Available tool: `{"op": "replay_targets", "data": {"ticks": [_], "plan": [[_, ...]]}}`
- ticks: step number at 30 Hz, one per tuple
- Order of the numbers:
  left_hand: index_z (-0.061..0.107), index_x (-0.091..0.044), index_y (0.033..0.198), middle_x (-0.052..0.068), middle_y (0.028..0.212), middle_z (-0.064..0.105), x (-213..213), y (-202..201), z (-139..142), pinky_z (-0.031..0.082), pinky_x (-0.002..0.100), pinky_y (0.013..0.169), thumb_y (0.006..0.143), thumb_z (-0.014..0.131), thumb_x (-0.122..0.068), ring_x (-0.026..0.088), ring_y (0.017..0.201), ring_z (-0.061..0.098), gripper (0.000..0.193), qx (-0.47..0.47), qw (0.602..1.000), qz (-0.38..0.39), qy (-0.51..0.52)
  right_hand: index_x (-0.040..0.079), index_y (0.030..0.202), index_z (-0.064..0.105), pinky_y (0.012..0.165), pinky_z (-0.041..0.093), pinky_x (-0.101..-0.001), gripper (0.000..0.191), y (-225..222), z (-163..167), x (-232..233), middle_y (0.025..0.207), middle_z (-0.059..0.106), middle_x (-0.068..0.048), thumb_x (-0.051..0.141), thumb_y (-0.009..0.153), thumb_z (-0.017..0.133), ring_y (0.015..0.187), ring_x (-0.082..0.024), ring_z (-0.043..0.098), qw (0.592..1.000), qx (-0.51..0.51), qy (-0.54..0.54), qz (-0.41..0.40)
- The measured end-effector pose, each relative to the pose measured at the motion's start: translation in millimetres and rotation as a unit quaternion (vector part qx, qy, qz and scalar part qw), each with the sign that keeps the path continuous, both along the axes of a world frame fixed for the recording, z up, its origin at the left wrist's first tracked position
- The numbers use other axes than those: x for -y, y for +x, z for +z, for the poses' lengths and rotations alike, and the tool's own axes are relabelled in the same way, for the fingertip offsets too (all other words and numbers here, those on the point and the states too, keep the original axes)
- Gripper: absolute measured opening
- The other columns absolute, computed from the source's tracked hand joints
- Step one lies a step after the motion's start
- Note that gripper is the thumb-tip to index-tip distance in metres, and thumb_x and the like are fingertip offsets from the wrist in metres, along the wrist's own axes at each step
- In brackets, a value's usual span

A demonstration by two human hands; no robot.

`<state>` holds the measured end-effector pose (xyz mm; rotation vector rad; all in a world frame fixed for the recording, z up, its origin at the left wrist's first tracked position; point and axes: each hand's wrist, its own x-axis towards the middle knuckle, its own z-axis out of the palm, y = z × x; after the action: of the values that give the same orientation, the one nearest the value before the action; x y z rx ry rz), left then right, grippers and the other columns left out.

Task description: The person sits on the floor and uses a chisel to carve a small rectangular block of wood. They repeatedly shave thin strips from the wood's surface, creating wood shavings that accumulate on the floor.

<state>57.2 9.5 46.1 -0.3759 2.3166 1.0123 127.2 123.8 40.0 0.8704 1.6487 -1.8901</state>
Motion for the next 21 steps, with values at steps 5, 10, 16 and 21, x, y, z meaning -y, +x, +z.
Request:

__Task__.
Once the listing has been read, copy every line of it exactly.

__Written reply__.
Available tool: `{"op": "replay_targets", "data": {"ticks": [_], "plan": [[_, ...]]}}`
- ticks: step number at 30 Hz, one per tuple
- Order of the numbers:
  left_hand: index_z (-0.061..0.107), index_x (-0.091..0.044), index_y (0.033..0.198), middle_x (-0.052..0.068), middle_y (0.028..0.212), middle_z (-0.064..0.105), x (-213..213), y (-202..201), z (-139..142), pinky_z (-0.031..0.082), pinky_x (-0.002..0.100), pinky_y (0.013..0.169), thumb_y (0.006..0.143), thumb_z (-0.014..0.131), thumb_x (-0.122..0.068), ring_x (-0.026..0.088), ring_y (0.017..0.201), ring_z (-0.061..0.098), gripper (0.000..0.193), qx (-0.47..0.47), qw (0.602..1.000), qz (-0.38..0.39), qy (-0.51..0.52)
  right_hand: index_x (-0.040..0.079), index_y (0.030..0.202), index_z (-0.064..0.105), pinky_y (0.012..0.165), pinky_z (-0.041..0.093), pinky_x (-0.101..-0.001), gripper (0.000..0.191), y (-225..222), z (-163..167), x (-232..233), middle_y (0.025..0.207), middle_z (-0.059..0.106), middle_x (-0.068..0.048), thumb_x (-0.051..0.141), thumb_y (-0.009..0.153), thumb_z (-0.017..0.133), ring_y (0.015..0.187), ring_x (-0.082..0.024), ring_z (-0.043..0.098), qw (0.592..1.000), qx (-0.51..0.51), qy (-0.54..0.54), qz (-0.41..0.40)
- The measured end-effector pose, each relative to the pose measured at the motion's start: translation in millimetres and rotation as a unit quaternion (vector part qx, qy, qz and scalar part qw), each with the sign that keeps the path continuous, both along the axes of a world frame fixed for the recording, z up, its origin at the left wrist's first tracked position
- The numbers use other axes than those: x for -y, y for +x, z for +z, for the poses' lengths and rotations alike, and the tool's own axes are relabelled in the same way, for the fingertip offsets too (all other words and numbers here, those on the point and the states too, keep the original axes)
- Gripper: absolute measured opening
- The other columns absolute, computed from the source's tracked hand joints
- Step one lies a step after the motion's start
- Note that gripper is the thumb-tip to index-tip distance in metres, and thumb_x and the like are fingertip offsets from the wrist in metres, along the wrist's own axes at each step
- In brackets, a value's usual span

A demonstration by two human hands; no robot.

`<state>` holds the measured end-effector pose (xyz mm; rotation vector rad; all in a world frame fixed for the recording, z up, its origin at the left wrist's first tracked position; point and axes: each hand's wrist, its own x-axis towards the middle knuckle, its own z-axis out of the palm, y = z × x; after the action: of the values that give the same orientation, the one nearest the value before the action; x y z rx ry rz), left then right, grippers and the other columns left out.

Task description: The person sits on the floor and uses a chisel to carve a small rectangular block of wood. They repeatedly shave thin strips from the wood's surface, creating wood shavings that accumulate on the floor.

<state>57.2 9.5 46.1 -0.3759 2.3166 1.0123 127.2 123.8 40.0 0.8704 1.6487 -1.8901</state>
Motion for the next 21 steps, with values at steps 5, 10, 16 and 21, x, y, z meaning -y, +x, +z.
Request:

This exercise requires nothing more.